Work instructions >>
Using the data beneath this instruction, retype only the lines from the one that contains "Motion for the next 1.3" down to the one that contains "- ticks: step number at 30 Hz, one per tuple", both included, exactly as they appear.

Available data >>
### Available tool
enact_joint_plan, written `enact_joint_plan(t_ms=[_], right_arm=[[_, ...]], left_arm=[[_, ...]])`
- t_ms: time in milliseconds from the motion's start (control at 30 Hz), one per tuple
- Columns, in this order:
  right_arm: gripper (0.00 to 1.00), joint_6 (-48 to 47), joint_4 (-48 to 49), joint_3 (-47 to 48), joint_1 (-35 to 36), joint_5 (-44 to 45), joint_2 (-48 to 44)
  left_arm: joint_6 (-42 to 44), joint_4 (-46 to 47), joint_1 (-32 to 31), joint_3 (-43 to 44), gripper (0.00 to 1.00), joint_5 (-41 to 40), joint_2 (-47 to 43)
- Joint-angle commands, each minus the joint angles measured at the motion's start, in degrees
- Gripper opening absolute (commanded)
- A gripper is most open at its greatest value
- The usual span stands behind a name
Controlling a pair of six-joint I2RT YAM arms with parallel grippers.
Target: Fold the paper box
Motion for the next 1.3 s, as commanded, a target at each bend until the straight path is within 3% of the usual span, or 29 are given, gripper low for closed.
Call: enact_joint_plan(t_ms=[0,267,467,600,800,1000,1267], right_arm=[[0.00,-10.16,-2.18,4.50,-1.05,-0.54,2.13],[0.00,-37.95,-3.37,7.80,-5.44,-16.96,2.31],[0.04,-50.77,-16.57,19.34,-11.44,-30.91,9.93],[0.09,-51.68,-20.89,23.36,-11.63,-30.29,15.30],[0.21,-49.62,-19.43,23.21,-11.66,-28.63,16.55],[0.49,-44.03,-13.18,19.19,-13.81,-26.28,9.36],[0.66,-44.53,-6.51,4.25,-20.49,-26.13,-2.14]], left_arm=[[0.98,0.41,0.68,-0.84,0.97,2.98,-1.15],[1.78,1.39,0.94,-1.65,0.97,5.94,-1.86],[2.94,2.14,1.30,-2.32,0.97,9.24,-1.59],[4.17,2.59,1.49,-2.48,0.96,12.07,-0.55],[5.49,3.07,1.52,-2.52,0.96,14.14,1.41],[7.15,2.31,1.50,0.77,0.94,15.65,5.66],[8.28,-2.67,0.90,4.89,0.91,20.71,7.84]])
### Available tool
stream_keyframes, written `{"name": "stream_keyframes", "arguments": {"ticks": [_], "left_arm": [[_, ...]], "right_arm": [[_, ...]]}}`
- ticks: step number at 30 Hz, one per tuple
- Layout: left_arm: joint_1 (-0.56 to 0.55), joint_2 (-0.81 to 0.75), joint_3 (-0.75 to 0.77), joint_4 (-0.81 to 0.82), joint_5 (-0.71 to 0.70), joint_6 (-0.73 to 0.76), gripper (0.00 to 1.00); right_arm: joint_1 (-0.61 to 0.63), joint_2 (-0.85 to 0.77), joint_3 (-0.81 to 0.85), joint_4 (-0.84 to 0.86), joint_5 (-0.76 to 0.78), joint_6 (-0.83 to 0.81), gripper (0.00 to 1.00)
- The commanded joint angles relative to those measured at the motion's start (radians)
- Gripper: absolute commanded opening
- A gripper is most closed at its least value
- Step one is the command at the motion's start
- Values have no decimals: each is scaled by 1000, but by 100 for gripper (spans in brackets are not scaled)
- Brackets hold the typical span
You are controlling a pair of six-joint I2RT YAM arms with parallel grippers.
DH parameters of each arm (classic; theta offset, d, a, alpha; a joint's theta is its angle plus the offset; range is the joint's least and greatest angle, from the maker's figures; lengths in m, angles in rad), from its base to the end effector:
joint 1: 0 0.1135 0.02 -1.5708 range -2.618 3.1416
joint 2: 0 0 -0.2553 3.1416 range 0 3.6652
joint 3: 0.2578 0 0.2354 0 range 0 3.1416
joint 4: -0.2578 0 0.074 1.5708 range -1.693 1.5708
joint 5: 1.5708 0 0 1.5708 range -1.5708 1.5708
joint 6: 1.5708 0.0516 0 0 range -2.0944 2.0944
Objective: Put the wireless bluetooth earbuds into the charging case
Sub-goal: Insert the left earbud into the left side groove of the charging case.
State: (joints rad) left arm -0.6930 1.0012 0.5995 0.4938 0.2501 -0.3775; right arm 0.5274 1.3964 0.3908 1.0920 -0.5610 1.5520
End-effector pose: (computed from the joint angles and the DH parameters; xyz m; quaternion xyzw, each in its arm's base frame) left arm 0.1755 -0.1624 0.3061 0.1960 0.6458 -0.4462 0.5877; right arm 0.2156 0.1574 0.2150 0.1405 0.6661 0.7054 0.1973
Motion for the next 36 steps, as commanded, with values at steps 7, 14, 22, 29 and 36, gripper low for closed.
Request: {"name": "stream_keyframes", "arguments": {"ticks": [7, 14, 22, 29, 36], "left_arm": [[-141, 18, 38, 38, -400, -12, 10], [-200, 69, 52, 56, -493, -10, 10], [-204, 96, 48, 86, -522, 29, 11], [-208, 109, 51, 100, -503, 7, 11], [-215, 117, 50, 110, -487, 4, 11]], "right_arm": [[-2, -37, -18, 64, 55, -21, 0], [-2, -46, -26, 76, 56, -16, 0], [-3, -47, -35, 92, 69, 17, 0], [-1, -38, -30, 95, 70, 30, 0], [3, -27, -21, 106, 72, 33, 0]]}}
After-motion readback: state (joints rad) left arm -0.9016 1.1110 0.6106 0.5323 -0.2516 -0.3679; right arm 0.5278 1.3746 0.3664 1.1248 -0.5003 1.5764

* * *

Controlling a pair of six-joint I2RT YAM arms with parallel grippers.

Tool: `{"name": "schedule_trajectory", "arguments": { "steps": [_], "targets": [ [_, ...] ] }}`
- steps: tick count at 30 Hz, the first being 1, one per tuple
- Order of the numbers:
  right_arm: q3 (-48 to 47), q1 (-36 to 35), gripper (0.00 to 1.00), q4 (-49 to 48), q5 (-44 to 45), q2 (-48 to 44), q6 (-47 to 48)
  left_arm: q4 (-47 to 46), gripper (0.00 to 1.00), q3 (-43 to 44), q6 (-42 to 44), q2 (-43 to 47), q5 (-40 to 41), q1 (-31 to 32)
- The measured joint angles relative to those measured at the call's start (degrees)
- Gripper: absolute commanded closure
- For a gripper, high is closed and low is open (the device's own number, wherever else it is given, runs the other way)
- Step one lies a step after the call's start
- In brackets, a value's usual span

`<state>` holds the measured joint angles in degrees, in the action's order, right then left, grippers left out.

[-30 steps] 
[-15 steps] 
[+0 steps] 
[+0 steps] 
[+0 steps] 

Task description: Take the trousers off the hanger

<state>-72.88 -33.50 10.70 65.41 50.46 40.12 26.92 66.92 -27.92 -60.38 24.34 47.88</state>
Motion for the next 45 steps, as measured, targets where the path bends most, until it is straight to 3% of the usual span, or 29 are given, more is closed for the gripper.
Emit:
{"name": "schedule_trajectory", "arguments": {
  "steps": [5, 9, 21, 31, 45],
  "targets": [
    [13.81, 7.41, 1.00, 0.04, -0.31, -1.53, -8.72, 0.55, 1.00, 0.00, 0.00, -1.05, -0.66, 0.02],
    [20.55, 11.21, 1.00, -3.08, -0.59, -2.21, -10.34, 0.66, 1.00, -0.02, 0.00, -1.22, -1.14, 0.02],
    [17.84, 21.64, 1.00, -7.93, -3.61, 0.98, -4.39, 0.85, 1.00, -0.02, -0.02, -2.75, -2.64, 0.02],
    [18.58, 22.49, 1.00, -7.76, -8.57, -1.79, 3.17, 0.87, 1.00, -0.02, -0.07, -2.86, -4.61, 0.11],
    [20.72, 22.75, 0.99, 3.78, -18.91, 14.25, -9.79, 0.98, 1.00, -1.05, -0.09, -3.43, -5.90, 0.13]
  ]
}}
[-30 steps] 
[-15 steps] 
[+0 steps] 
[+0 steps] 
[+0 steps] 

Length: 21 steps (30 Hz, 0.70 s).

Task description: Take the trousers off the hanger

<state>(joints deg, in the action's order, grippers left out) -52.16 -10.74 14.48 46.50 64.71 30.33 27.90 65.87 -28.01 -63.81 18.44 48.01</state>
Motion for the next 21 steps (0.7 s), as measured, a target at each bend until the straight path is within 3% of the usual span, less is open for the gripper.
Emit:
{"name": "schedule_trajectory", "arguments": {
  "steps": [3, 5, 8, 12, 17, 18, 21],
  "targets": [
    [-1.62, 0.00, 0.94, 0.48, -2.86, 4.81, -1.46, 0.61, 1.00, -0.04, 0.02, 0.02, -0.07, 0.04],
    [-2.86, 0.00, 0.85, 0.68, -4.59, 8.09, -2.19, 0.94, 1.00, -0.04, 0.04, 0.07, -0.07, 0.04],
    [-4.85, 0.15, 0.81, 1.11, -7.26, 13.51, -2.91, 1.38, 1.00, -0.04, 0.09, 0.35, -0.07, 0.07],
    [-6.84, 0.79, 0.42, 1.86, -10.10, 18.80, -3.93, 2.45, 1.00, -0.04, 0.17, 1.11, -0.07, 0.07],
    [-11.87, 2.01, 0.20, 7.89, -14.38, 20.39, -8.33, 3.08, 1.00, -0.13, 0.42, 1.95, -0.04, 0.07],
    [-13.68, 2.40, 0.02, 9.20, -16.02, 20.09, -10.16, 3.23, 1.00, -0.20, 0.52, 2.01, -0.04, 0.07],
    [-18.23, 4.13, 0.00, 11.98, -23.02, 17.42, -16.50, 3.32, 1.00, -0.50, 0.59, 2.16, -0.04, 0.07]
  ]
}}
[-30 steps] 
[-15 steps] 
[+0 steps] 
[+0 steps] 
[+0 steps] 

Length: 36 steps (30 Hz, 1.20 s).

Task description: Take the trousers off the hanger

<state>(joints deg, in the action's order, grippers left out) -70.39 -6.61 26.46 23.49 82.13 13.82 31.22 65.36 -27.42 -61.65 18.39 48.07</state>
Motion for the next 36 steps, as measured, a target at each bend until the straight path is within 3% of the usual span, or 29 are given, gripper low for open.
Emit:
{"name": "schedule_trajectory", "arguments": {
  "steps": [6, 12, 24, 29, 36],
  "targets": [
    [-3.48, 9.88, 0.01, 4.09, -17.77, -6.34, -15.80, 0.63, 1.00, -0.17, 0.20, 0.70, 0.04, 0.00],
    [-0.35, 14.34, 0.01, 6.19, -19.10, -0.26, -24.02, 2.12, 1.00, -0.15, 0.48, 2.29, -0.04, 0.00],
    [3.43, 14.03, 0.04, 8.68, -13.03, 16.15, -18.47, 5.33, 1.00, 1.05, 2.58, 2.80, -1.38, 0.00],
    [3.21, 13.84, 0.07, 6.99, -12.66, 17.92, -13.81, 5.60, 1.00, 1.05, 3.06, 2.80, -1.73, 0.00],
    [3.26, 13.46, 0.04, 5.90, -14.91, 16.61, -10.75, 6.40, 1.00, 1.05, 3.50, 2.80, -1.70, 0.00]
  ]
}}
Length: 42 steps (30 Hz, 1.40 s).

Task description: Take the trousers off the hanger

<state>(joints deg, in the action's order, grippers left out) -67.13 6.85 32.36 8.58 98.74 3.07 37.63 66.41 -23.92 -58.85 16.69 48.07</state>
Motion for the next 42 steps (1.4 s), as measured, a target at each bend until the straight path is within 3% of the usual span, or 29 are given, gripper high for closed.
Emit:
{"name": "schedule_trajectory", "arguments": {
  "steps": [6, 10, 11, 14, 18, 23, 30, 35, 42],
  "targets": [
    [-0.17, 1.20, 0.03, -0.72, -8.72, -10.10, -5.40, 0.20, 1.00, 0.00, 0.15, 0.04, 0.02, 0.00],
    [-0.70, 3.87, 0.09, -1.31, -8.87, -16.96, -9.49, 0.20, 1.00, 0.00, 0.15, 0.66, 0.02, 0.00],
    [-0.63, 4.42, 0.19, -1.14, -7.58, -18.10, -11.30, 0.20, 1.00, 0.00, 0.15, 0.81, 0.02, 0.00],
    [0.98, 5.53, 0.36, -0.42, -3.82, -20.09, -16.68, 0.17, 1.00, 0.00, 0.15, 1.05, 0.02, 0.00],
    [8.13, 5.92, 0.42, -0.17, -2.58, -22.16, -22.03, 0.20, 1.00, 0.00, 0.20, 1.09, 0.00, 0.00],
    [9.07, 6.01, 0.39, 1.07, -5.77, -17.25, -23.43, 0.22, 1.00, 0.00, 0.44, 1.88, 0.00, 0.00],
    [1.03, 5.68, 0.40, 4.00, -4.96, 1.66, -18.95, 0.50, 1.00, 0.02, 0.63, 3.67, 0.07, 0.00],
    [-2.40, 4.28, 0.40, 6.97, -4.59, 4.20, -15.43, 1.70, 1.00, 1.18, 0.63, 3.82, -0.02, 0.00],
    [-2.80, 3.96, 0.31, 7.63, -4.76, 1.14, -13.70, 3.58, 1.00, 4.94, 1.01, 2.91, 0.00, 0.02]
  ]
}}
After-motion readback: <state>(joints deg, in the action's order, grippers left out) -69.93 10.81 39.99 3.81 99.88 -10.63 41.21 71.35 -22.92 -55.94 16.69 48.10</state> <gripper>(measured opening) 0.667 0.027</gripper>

Result of the exercise >>
Motion for the next 1.3 s, as commanded, a target at each bend until the straight path is within 3% of the usual span, or 29 are given, gripper low for closed.
Call: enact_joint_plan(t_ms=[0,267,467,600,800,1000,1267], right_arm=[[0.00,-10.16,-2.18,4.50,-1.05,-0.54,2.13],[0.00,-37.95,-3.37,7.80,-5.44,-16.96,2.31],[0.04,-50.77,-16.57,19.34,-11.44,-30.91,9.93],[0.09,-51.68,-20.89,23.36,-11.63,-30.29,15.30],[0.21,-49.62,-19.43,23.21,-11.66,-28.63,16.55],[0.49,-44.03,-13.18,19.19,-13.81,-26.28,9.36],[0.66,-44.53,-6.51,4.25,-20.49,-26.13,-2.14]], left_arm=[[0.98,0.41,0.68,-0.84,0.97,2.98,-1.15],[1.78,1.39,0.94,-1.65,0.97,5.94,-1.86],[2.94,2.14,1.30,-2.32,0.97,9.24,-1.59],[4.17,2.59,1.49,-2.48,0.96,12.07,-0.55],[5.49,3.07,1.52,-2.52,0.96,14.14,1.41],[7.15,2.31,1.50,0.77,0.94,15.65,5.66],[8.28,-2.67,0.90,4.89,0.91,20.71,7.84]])
### Available tool
stream_keyframes, written `{"name": "stream_keyframes", "arguments": {"ticks": [_], "left_arm": [[_, ...]], "right_arm": [[_, ...]]}}`
- ticks: step number at 30 Hz, one per tuple

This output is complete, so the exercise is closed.